**Action item:** Copy the data that appears below exactly. Drop the pictures.

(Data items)

# # #

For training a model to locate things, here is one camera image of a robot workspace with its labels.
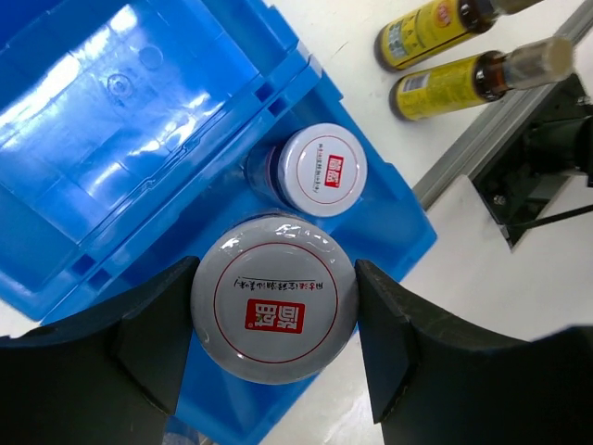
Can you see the aluminium table edge rail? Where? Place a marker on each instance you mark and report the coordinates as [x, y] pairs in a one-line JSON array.
[[461, 143]]

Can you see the yellow label sauce bottle front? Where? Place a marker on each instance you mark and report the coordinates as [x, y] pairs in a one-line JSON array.
[[481, 79]]

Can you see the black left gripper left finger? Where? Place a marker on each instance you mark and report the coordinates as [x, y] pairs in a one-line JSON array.
[[111, 374]]

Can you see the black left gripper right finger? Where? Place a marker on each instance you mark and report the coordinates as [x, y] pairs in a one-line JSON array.
[[434, 378]]

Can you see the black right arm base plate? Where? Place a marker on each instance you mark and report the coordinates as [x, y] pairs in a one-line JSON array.
[[553, 146]]

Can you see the yellow label sauce bottle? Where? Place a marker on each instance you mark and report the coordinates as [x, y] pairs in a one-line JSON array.
[[481, 79], [436, 27]]

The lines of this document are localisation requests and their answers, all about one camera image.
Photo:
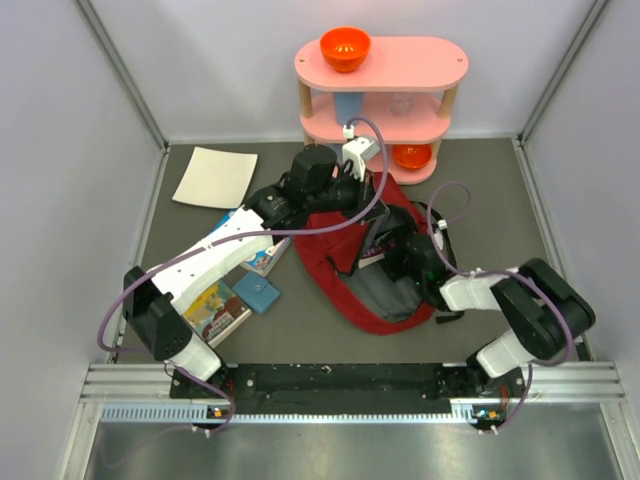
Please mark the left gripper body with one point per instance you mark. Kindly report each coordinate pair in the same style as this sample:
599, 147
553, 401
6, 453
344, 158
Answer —
345, 194

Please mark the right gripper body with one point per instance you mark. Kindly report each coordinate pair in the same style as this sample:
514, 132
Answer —
399, 264

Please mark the purple treehouse book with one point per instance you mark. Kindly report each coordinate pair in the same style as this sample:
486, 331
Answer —
376, 251

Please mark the red student backpack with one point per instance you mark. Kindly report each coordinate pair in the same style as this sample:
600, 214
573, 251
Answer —
367, 297

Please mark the blue illustrated children's book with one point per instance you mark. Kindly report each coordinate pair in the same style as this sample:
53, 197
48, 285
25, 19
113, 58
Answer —
265, 255

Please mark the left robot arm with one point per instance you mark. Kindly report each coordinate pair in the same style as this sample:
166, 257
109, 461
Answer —
155, 301

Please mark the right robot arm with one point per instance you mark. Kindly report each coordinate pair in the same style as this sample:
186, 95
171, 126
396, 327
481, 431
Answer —
544, 313

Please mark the orange bowl on bottom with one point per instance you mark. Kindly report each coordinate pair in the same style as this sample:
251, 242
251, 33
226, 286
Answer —
412, 156

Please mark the orange bowl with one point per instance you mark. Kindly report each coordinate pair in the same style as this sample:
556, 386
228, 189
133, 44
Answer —
345, 48
412, 156

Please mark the upper blue cup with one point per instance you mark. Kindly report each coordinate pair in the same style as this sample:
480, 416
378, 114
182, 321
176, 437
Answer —
347, 105

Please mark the white paper sheet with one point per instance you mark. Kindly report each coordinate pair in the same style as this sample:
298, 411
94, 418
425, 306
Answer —
216, 179

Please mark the clear glass on shelf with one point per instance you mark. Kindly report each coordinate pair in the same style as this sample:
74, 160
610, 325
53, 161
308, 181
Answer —
399, 104

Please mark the blue snap wallet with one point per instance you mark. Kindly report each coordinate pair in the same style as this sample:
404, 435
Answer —
257, 292

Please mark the pink three-tier shelf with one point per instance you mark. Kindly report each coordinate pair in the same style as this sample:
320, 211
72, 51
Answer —
428, 68

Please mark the orange bowl on top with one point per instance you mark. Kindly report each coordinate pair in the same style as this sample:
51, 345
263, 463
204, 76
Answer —
345, 48

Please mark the brown cover book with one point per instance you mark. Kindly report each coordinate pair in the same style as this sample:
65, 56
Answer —
216, 313

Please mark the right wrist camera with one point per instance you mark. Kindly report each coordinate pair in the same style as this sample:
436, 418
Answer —
439, 229

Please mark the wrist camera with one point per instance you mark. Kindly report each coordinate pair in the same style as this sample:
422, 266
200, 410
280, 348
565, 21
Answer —
357, 151
439, 229

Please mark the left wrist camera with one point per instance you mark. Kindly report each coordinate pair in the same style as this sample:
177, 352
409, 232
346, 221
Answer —
357, 151

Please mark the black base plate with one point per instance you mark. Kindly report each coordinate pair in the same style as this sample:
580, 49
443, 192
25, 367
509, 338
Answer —
360, 388

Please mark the grey cable duct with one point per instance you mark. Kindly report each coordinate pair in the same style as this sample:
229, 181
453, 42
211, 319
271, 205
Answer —
180, 412

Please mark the aluminium frame rail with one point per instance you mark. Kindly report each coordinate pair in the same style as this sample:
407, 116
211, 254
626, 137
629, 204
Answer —
126, 383

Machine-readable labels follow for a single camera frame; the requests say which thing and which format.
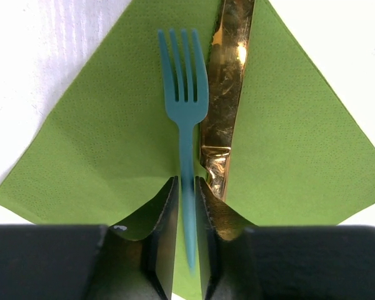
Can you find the teal plastic fork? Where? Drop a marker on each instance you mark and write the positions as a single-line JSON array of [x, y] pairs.
[[186, 95]]

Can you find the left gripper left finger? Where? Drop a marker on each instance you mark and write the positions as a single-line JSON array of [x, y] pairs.
[[136, 259]]

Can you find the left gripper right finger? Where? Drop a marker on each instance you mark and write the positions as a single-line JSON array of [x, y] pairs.
[[239, 260]]

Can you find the gold knife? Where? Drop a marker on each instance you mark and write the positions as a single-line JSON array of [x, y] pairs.
[[225, 71]]

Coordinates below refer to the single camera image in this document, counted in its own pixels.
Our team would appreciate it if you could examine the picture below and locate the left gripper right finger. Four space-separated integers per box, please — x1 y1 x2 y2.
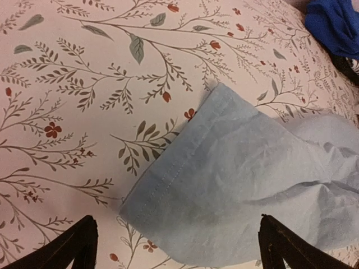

# # #

**Written solution:**
For training a model to locate things, here is one camera image of a robot workspace with its labels.
Can you see the aluminium table edge rail? Where? Place a marker on each instance you mark and report the coordinates as [x, y] pairs in a one-line JSON array.
[[461, 143]]

Can you see the yellow label sauce bottle front? Where? Place a marker on each instance you mark and report the coordinates as [x, y] pairs in a one-line JSON array.
[[481, 79]]

Can you see the black left gripper left finger? Where? Place a marker on each instance you mark and report the coordinates as [x, y] pairs in a one-line JSON array.
[[111, 374]]

Can you see the black left gripper right finger? Where? Place a marker on each instance you mark and report the coordinates as [x, y] pairs in a one-line JSON array.
[[434, 378]]

Can you see the black right arm base plate? Where? Place a marker on each instance you mark and report the coordinates as [x, y] pairs in a one-line JSON array.
[[553, 146]]

Can you see the yellow label sauce bottle? Where? Place a marker on each instance you mark and report the coordinates as [x, y] pairs in a one-line JSON array.
[[481, 79], [436, 27]]

The lines of this document are localisation requests and their answers, all about one camera image.
Photo:
Please mark the left gripper body with one point per instance you mark. Kindly report each coordinate pair in the same style as this sample:
599, 147
553, 401
6, 453
344, 158
Answer —
345, 194

Please mark the right gripper body with one point per instance you mark. Kindly report each coordinate pair in the same style as this sample:
514, 132
Answer —
399, 264

Please mark the purple treehouse book with one point per instance you mark. Kindly report each coordinate pair in the same style as this sample:
486, 331
Answer —
376, 251

Please mark the red student backpack with one point per instance you mark. Kindly report each coordinate pair in the same style as this sample:
600, 214
573, 251
Answer —
367, 297

Please mark the blue illustrated children's book with one point per instance you mark. Kindly report each coordinate pair in the same style as this sample:
53, 197
48, 285
25, 19
113, 58
Answer —
265, 255

Please mark the left robot arm with one point per instance you mark. Kindly report each coordinate pair in the same style as this sample:
166, 257
109, 461
Answer —
155, 301

Please mark the right robot arm with one point per instance you mark. Kindly report each coordinate pair in the same style as this sample:
186, 95
171, 126
396, 327
481, 431
Answer —
544, 313

Please mark the orange bowl on bottom with one point per instance you mark. Kindly report each coordinate pair in the same style as this sample:
251, 242
251, 33
226, 286
Answer —
412, 156

Please mark the orange bowl with one point per instance you mark. Kindly report each coordinate pair in the same style as this sample:
556, 386
228, 189
133, 44
Answer —
345, 48
412, 156

Please mark the upper blue cup with one point per instance you mark. Kindly report each coordinate pair in the same style as this sample:
480, 416
378, 114
182, 321
176, 437
Answer —
347, 105

Please mark the white paper sheet with one point per instance you mark. Kindly report each coordinate pair in the same style as this sample:
298, 411
94, 418
425, 306
Answer —
216, 179

Please mark the clear glass on shelf with one point per instance you mark. Kindly report each coordinate pair in the same style as this sample:
74, 160
610, 325
53, 161
308, 181
Answer —
399, 104

Please mark the blue snap wallet with one point per instance you mark. Kindly report each coordinate pair in the same style as this sample:
404, 435
Answer —
257, 292

Please mark the pink three-tier shelf with one point per instance you mark. Kindly report each coordinate pair in the same style as this sample:
320, 211
72, 51
Answer —
428, 68

Please mark the orange bowl on top with one point per instance you mark. Kindly report each coordinate pair in the same style as this sample:
51, 345
263, 463
204, 76
Answer —
345, 48

Please mark the brown cover book with one point per instance you mark. Kindly report each coordinate pair in the same style as this sample:
65, 56
Answer —
216, 313

Please mark the right wrist camera with one point per instance you mark. Kindly report each coordinate pair in the same style as this sample:
436, 418
Answer —
439, 229

Please mark the wrist camera with one point per instance you mark. Kindly report each coordinate pair in the same style as this sample:
422, 266
200, 410
280, 348
565, 21
Answer —
357, 151
439, 229

Please mark the left wrist camera with one point per instance you mark. Kindly report each coordinate pair in the same style as this sample:
177, 352
409, 232
346, 221
Answer —
357, 151

Please mark the black base plate with one point per instance you mark. Kindly report each coordinate pair in the same style as this sample:
580, 49
443, 192
25, 367
509, 338
Answer —
360, 388

Please mark the grey cable duct with one point per instance you mark. Kindly report each coordinate pair in the same style as this sample:
229, 181
453, 42
211, 319
271, 205
Answer —
180, 412

Please mark the aluminium frame rail with one point per instance you mark. Kindly report each coordinate pair in the same style as this sample:
407, 116
211, 254
626, 137
629, 204
Answer —
126, 383

Machine-readable labels follow for a single camera frame; the requests say which thing and which format.
Can you find the teal plastic fork? Where? Drop a marker on each instance you mark and write the positions as a single-line JSON array of [x, y] pairs.
[[186, 95]]

Can you find the left gripper left finger? Where? Drop a marker on each instance you mark and write the positions as a single-line JSON array of [x, y] pairs.
[[136, 259]]

Can you find the left gripper right finger? Where? Drop a marker on each instance you mark and write the positions as a single-line JSON array of [x, y] pairs.
[[239, 260]]

Can you find the gold knife? Where? Drop a marker on each instance you mark and write the positions as a single-line JSON array of [x, y] pairs.
[[225, 71]]

Coordinates below refer to the single camera image in this document, counted in its own pixels.
Our team would appreciate it if you could examine the picture below and locate the left gripper right finger. Four space-separated integers per box, please — x1 y1 x2 y2.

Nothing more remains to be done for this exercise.